**Required action:** Return the entries that follow exactly, with no images.

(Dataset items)
====
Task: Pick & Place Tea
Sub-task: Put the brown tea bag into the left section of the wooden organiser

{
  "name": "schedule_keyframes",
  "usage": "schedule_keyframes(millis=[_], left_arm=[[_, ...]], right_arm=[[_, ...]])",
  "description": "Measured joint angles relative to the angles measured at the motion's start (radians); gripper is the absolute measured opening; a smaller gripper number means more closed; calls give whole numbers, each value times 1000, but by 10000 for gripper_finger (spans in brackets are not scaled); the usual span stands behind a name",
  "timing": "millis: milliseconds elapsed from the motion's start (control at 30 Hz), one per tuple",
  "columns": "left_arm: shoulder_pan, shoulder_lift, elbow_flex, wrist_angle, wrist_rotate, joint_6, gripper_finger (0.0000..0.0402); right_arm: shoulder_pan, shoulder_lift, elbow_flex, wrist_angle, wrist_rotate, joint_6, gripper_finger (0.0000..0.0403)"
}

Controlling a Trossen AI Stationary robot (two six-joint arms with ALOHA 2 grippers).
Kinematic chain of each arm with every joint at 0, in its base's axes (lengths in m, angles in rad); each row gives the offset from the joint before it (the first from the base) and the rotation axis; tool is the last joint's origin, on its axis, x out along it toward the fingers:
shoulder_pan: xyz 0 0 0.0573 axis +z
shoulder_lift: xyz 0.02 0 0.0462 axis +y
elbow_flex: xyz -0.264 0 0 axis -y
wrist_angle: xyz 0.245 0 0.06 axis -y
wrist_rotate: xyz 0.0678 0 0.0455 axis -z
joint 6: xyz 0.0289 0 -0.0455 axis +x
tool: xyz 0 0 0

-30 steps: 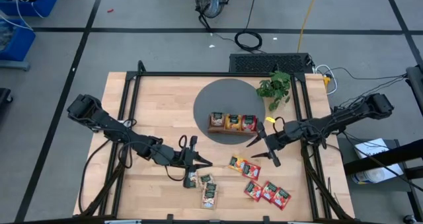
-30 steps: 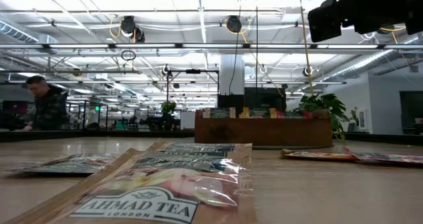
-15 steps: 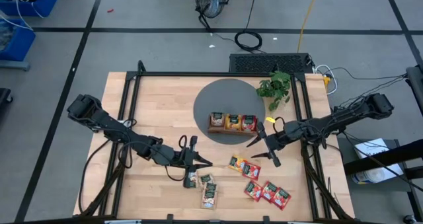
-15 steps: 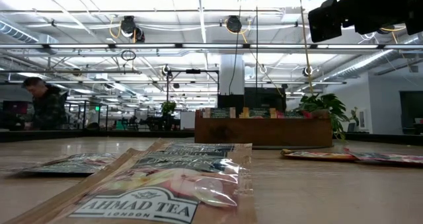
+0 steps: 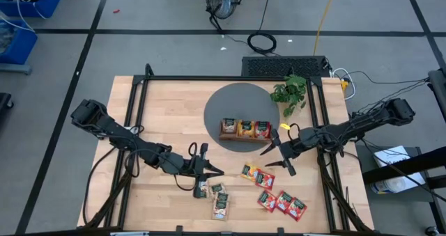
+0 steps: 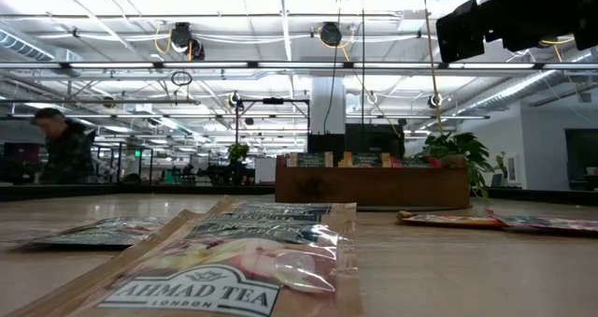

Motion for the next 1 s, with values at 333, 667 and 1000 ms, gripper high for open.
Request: schedule_keyframes(millis=[333,667,1000], left_arm=[[0,0,0,0,0,0,21],[0,0,0,0,0,-12,21],[0,1,0,27,0,-278,21]], right_arm=[[66,125,0,140,-5,-62,196],[170,449,51,349,-5,-103,196],[212,682,220,366,97,-23,185]])
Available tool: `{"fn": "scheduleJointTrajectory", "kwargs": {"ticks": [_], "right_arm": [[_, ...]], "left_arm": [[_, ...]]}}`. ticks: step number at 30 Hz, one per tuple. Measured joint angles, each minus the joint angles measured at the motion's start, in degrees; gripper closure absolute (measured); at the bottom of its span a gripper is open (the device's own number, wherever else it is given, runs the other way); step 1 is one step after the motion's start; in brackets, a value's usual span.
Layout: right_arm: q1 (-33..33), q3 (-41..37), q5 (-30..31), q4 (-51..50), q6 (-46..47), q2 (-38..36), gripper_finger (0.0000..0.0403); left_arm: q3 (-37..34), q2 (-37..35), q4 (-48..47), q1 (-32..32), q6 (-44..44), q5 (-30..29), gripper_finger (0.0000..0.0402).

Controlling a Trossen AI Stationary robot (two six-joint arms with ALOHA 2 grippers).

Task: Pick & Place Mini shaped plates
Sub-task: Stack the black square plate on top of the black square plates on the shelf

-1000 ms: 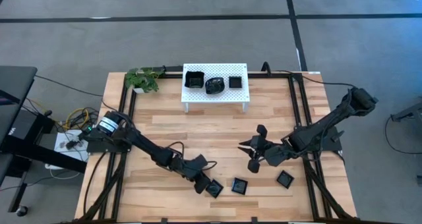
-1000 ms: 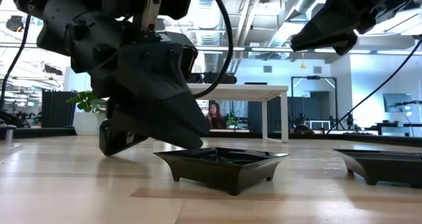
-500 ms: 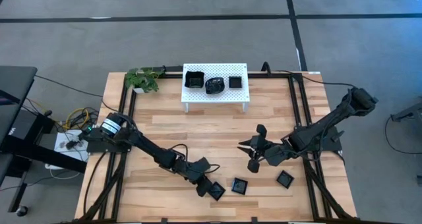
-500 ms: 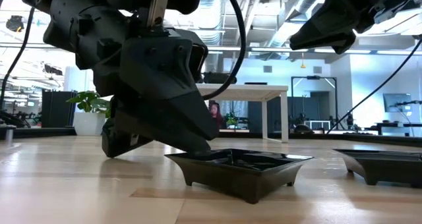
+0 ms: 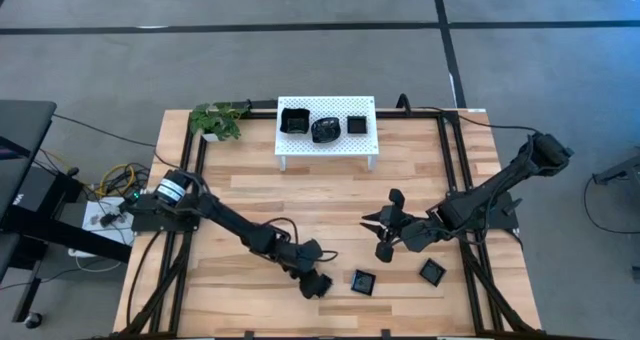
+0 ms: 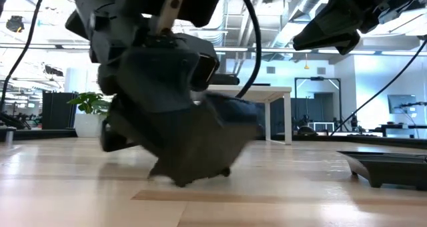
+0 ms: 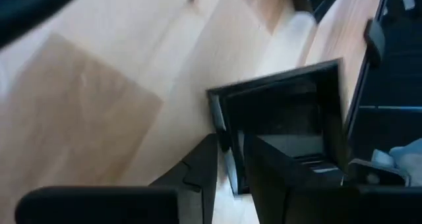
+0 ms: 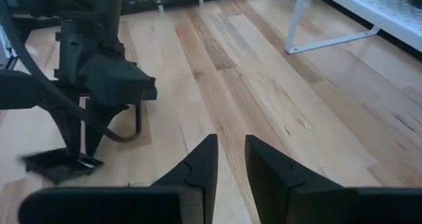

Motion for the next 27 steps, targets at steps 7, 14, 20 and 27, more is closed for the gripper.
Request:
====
**Solution to the exercise:**
Task: Pick & Place Tea
Sub-task: Put the brown tea bag into the left section of the wooden organiser

{
  "name": "schedule_keyframes",
  "usage": "schedule_keyframes(millis=[_], left_arm=[[_, ...]], right_arm=[[_, ...]])",
  "description": "Measured joint angles relative to the angles measured at the motion's start (radians); gripper is the absolute measured opening; a smaller gripper number means more closed; calls give whole numbers, each value times 1000, but by 10000 for gripper_finger (spans in brackets are not scaled); the usual span stands behind a name",
  "timing": "millis: milliseconds elapsed from the motion's start (control at 30 Hz), one per tuple",
  "columns": "left_arm: shoulder_pan, shoulder_lift, elbow_flex, wrist_angle, wrist_rotate, joint_6, gripper_finger (0.0000..0.0402); right_arm: shoulder_pan, shoulder_lift, elbow_flex, wrist_angle, wrist_rotate, joint_6, gripper_finger (0.0000..0.0403)"
}

Controlling a Trossen AI Stationary robot (two six-joint arms with ALOHA 2 grippers).
Kinematic chain of each arm with every joint at 0, in its base's axes (lengths in m, angles in rad); each row gives the offset from the joint before it (the first from the base) and the rotation axis; tool is the last joint's origin, on its axis, x out along it toward the fingers:
shoulder_pan: xyz 0 0 0.0573 axis +z
shoulder_lift: xyz 0.02 0 0.0462 axis +y
elbow_flex: xyz -0.264 0 0 axis -y
wrist_angle: xyz 0.245 0 0.06 axis -y
wrist_rotate: xyz 0.0678 0 0.0455 axis -z
joint 6: xyz 0.0289 0 -0.0455 axis +x
tool: xyz 0 0 0

-30 steps: 
-30 steps: 
-15 steps: 
-15 steps: 
+0 steps: 
+0 steps: 

Motion for the next 1 s, with values at 333, 667 and 1000 ms, gripper high for open.
Request: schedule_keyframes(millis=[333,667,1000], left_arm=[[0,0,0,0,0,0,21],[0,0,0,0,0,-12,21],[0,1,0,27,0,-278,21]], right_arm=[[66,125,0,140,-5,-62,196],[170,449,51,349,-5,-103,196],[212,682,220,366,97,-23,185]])
Available tool: `{"fn": "scheduleJointTrajectory", "kwargs": {"ticks": [_], "right_arm": [[_, ...]], "left_arm": [[_, ...]]}}`. ticks: step number at 30 Hz, one per tuple. Measured joint angles, each minus the joint angles measured at the motion's start, in degrees; gripper closure absolute (measured); at the bottom of its span a gripper is open (the device's own number, wherever else it is given, runs the other way); step 1 is one step after the motion's start; in brackets, a value's usual span.
Layout: right_arm: q1 (-33..33), q3 (-41..37), q5 (-30..31), q4 (-51..50), q6 (-46..47), q2 (-38..36), gripper_finger (0.0000..0.0403); left_arm: q3 (-37..34), q2 (-37..35), q4 (-48..47), q1 (-32..32), q6 (-44..44), q5 (-30..29), gripper_finger (0.0000..0.0402).

Controlling a Trossen AI Stationary robot (two six-joint arms with ALOHA 2 grippers).

Task: Pick & Place Mini shaped plates
Sub-task: Stack the black square plate on top of the black square plates on the shelf

-1000 ms: 
-1000 ms: 
-500 ms: 
-500 ms: 
+0 ms: 
+0 ms: 
+0 ms: 
+0 ms: 

Motion for the next 27 steps, targets at steps 7, 14, 20 and 27, more is closed for the gripper.
Request:

There is no more to add to the answer.